INPUT RECORDS Start Marker
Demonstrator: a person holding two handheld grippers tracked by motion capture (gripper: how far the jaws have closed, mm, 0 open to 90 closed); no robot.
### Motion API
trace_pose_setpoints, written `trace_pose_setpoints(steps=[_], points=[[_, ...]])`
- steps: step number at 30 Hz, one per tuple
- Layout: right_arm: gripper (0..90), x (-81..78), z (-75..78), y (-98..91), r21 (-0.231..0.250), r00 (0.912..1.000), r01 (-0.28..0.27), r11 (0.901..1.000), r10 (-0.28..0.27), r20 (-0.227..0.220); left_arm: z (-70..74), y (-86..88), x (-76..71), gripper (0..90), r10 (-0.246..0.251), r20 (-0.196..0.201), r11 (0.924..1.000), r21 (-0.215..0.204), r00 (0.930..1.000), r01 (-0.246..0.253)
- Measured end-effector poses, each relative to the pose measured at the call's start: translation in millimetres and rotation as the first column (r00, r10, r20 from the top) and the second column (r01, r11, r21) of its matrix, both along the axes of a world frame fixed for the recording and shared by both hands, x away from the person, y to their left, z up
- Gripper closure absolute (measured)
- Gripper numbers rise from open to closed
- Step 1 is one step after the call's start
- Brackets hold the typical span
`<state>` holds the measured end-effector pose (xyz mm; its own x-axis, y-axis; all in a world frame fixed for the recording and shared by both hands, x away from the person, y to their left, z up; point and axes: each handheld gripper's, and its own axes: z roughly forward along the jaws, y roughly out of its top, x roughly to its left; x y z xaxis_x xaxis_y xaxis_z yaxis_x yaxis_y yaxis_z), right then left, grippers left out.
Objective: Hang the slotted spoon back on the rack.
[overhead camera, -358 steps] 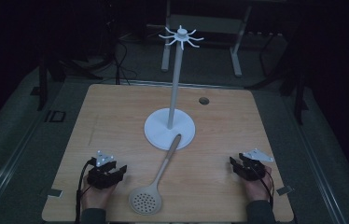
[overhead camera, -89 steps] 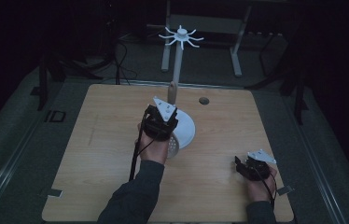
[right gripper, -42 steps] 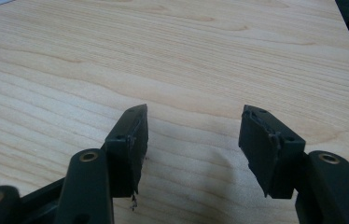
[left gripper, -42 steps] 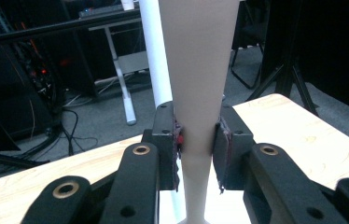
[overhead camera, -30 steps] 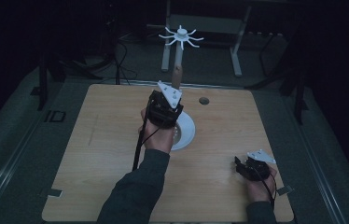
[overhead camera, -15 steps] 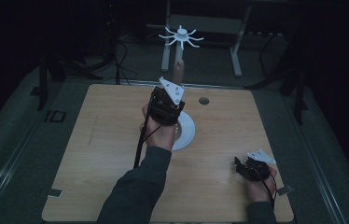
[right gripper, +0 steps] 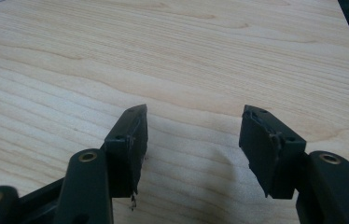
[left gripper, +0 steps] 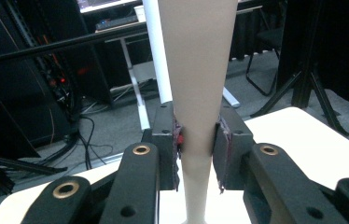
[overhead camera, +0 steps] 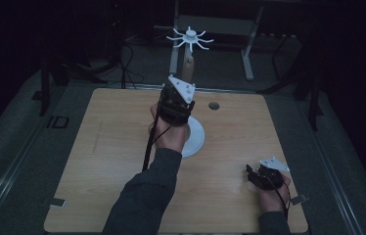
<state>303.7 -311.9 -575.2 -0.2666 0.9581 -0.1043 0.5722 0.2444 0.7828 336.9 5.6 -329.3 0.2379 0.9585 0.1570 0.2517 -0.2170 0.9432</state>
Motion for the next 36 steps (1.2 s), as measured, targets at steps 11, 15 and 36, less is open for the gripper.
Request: trace_pose_setpoints(steps=[11, 15, 36], points=[[41.5, -0.2, 0.0, -0.1, -0.001, 1.0, 0.001, 1.0, -0.001, 0.0, 6.1, -0.9, 4.7, 73.1, 0.017, 0.012, 0.9997, 0.019, 0.9998, -0.017], [41.4, -0.2, 0.0, 0.0, -0.002, 1.0, 0.001, 1.0, -0.001, 0.001, 8.3, -1.5, 6.0, 73.1, 0.02, 0.015, 0.9996, 0.02, 0.9997, -0.021], [41.2, -0.3, 0.0, -0.7, 0.002, 1.0, 0.0, 1.0, 0.0, 0.001, 6.1, -4.4, 20.9, 73.1, 0.045, -0.015, 0.9977, 0.051, 0.9989, -0.044]])
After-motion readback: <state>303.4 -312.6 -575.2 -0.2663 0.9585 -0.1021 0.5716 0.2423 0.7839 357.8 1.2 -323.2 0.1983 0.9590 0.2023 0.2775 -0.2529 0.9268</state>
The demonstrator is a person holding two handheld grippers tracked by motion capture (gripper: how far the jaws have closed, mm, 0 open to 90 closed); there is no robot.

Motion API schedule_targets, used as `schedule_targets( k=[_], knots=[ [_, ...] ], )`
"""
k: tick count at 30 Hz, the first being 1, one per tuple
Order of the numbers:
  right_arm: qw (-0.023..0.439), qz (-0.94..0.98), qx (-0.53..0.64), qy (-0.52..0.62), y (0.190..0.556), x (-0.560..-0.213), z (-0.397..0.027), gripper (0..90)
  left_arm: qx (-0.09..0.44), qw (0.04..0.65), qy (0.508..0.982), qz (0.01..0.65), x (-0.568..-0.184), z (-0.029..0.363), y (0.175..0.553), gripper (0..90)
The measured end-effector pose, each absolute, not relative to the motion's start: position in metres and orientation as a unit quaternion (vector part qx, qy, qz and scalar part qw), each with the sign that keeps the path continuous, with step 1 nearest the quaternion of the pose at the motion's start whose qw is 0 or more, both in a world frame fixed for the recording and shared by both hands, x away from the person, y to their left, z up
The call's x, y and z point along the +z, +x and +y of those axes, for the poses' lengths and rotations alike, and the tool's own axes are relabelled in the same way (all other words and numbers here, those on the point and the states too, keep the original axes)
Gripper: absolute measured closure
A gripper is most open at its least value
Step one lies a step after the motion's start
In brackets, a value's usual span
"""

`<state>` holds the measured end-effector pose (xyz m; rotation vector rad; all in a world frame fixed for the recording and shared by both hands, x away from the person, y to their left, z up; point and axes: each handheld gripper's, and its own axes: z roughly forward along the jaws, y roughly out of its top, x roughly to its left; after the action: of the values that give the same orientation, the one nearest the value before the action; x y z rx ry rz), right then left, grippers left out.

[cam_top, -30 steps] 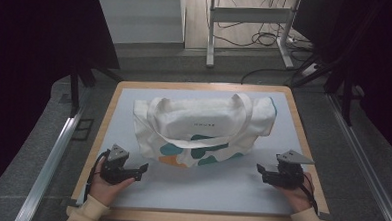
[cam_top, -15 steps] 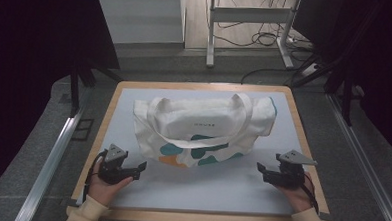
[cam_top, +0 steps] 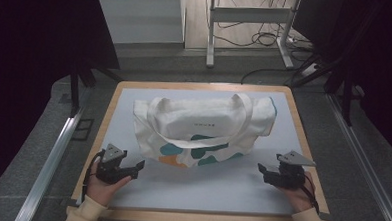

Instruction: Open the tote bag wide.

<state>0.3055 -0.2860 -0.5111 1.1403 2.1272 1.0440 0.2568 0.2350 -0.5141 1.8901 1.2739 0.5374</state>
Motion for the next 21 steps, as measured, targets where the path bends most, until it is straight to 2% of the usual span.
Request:
schedule_targets(
  k=[12, 21],
  knots=[
    [0.251, 0.78, 0.387, 0.422, 0.306, -0.507, -0.287, 21.6, 0.214, 0.409, 0.738, 0.492, -0.504, 0.239, 0.253, 21.8],
    [0.252, 0.773, 0.414, 0.409, 0.306, -0.489, -0.286, 24.0, 0.22, 0.418, 0.731, 0.493, -0.493, 0.243, 0.253, 21.6]
  ],
)
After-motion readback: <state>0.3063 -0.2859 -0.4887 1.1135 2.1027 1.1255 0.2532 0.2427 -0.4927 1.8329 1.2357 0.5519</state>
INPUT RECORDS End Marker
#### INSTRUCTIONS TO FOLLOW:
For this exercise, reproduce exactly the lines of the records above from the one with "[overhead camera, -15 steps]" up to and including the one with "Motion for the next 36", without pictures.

#### WORKED SOLUTION:
[overhead camera, -15 steps] 
[right gripper, +0 steps] 
[left gripper, +0 steps] 
[overhead camera, +0 steps] 
<state>303.7 -311.9 -575.2 -0.2666 0.9581 -0.1043 0.5722 0.2444 0.7828 336.9 5.6 -329.3 0.2379 0.9585 0.1570 0.2517 -0.2170 0.9432</state>
Motion for the next 36 steps (1.2 s), as measured, targets at steps 11, 15 and 36, less is open for the gripper.

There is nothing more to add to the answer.